(Items from a dataset)
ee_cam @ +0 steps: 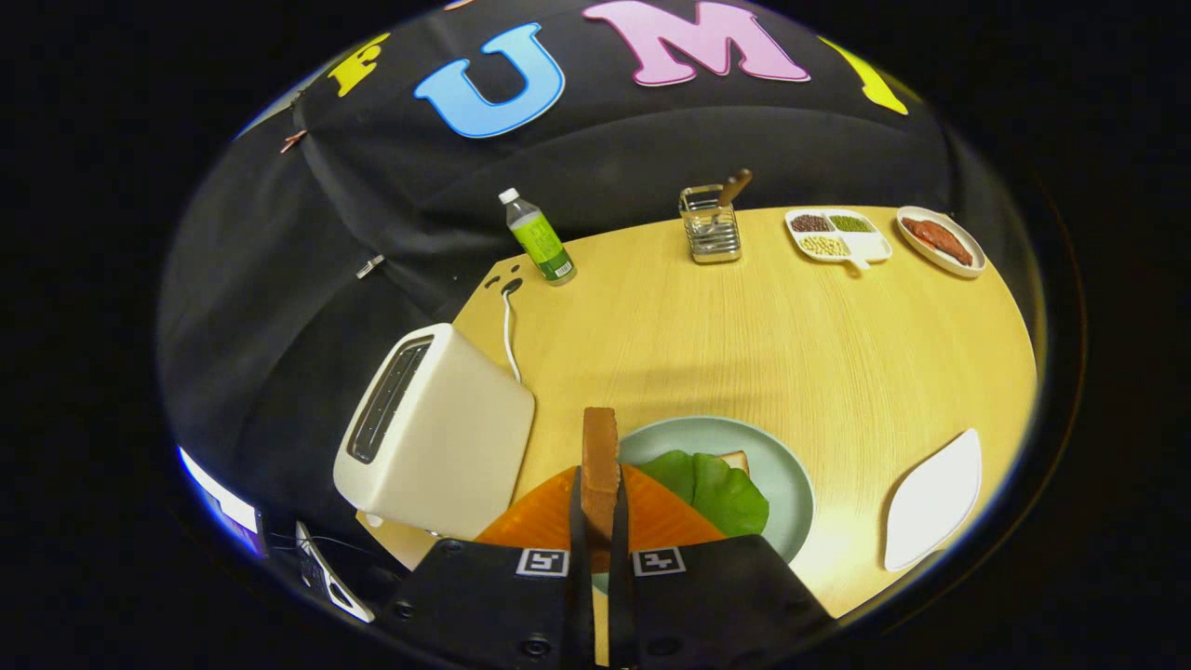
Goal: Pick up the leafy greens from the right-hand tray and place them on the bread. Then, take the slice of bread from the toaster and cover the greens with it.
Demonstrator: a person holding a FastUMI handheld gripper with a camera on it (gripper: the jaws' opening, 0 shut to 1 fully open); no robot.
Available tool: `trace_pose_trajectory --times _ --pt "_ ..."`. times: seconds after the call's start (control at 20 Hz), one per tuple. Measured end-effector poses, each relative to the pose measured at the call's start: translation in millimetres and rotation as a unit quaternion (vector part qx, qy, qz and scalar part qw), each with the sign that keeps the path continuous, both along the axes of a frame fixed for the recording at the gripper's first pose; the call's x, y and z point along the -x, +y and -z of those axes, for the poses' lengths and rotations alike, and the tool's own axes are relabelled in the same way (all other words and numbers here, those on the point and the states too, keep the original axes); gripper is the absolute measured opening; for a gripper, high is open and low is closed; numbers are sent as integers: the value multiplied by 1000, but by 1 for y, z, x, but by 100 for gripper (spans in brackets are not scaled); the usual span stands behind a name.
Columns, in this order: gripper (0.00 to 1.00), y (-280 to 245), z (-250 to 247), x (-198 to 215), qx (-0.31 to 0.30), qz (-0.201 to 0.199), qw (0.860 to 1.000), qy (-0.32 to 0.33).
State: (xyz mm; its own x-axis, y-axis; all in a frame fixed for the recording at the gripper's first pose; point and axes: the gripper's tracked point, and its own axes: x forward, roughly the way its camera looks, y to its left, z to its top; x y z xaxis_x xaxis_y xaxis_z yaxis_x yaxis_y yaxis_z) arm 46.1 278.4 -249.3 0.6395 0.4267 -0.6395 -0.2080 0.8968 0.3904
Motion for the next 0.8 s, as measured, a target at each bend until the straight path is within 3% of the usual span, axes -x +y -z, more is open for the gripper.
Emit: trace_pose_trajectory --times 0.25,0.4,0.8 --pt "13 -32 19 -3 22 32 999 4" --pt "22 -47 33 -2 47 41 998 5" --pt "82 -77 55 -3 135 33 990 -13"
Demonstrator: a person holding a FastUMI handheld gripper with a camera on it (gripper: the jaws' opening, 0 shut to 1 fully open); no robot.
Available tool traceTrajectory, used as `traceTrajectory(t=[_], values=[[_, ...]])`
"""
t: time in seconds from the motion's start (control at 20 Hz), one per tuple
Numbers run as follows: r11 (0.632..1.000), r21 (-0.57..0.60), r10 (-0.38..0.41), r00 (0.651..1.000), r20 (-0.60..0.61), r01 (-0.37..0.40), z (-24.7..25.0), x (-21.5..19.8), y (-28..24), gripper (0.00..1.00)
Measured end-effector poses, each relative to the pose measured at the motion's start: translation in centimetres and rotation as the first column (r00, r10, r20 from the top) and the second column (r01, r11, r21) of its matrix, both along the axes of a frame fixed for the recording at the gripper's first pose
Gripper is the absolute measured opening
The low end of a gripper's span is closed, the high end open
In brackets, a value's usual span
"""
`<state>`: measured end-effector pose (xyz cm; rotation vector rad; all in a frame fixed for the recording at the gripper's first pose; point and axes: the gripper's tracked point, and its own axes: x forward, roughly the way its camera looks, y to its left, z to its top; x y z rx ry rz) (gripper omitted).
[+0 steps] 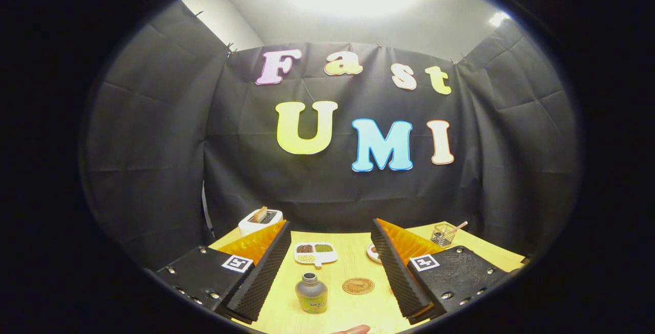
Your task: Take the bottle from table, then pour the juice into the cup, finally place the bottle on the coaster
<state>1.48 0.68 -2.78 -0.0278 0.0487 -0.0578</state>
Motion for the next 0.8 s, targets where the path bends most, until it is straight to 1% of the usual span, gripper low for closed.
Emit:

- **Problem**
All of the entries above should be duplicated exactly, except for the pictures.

- **Solution to this task**
ee_cam @ +0 steps: 
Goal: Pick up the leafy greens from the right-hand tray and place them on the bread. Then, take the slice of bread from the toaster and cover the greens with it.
Demonstrator: a person holding a FastUMI handheld gripper with a camera on it (gripper: the jaws' opening, 0 shut to 1 fully open); no robot.
Available tool: `trace_pose_trajectory --times _ --pt "_ ..."`. times: seconds after the call's start (control at 20 Hz), one per tuple. Measured end-effector poses, each relative to the pose measured at the call's start: translation in millimetres and rotation as a unit quaternion (vector part qx, qy, qz and scalar part qw), each with the sign that keeps the path continuous, both along the axes of a frame fixed for the recording at the gripper's first pose; the call's x, y and z point along the -x, +y and -z of those axes, for the poses' lengths and rotations alike, and the tool's own axes are relabelled in the same way (all other words and numbers here, those on the point and the states too, keep the original axes); gripper is the absolute measured opening; for a gripper, high is open and low is closed; numbers are sent as integers: the value multiplied by 1000, but by 1 for y, z, x, but by 100 for gripper (spans in brackets are not scaled); the usual span stands behind a name.
Columns, in this order: gripper (0.00 to 1.00), y (-280 to 245), z (-250 to 247), x (-198 to 215), qx (-0.31 to 0.30), qz (-0.201 to 0.199), qw (0.860 to 1.000), qy (-0.32 to 0.33).
State: (xyz mm; its own x-axis, y-axis; all in a frame fixed for the recording at the gripper's first pose; point and axes: the gripper's tracked point, and its own axes: x forward, roughly the way its camera looks, y to its left, z to its top; x y z xaxis_x xaxis_y xaxis_z yaxis_x yaxis_y yaxis_z) arm 46.1 278.4 -249.3 0.6395 0.4267 -0.6395 -0.2080 0.8968 0.3904
Motion for the next 0.8 s, as measured, a target at each bend until the straight path is within 3% of the usual span, axes -x +y -z, more is open for the gripper.
Emit: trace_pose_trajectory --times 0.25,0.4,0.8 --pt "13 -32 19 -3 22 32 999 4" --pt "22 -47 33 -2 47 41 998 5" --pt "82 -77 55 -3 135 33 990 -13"
Demonstrator: a person holding a FastUMI handheld gripper with a camera on it (gripper: the jaws' opening, 0 shut to 1 fully open); no robot.
Available tool traceTrajectory, used as `traceTrajectory(t=[_], values=[[_, ...]])`
"""
t: time in seconds from the motion's start (control at 20 Hz), one per tuple
Numbers run as follows: r11 (0.632..1.000), r21 (-0.57..0.60), r10 (-0.38..0.41), r00 (0.651..1.000), r20 (-0.60..0.61), r01 (-0.37..0.40), z (-24.7..25.0), x (-21.5..19.8), y (-28..24), gripper (0.00..1.00)
Measured end-effector poses, each relative to the pose measured at the motion's start: translation in centimetres and rotation as the first column (r00, r10, r20 from the top) and the second column (r01, r11, r21) of its matrix, both along the axes of a frame fixed for the recording at the gripper's first pose
Gripper is the absolute measured opening
The low end of a gripper's span is closed, the high end open
In brackets, a value's usual span
"""
`<state>`: measured end-effector pose (xyz cm; rotation vector rad; all in a frame fixed for the recording at the gripper's first pose; point and axes: the gripper's tracked point, and its own axes: x forward, roughly the way its camera looks, y to its left, z to its top; x y z rx ry rz) (gripper omitted).
[+0 steps] 
Your task: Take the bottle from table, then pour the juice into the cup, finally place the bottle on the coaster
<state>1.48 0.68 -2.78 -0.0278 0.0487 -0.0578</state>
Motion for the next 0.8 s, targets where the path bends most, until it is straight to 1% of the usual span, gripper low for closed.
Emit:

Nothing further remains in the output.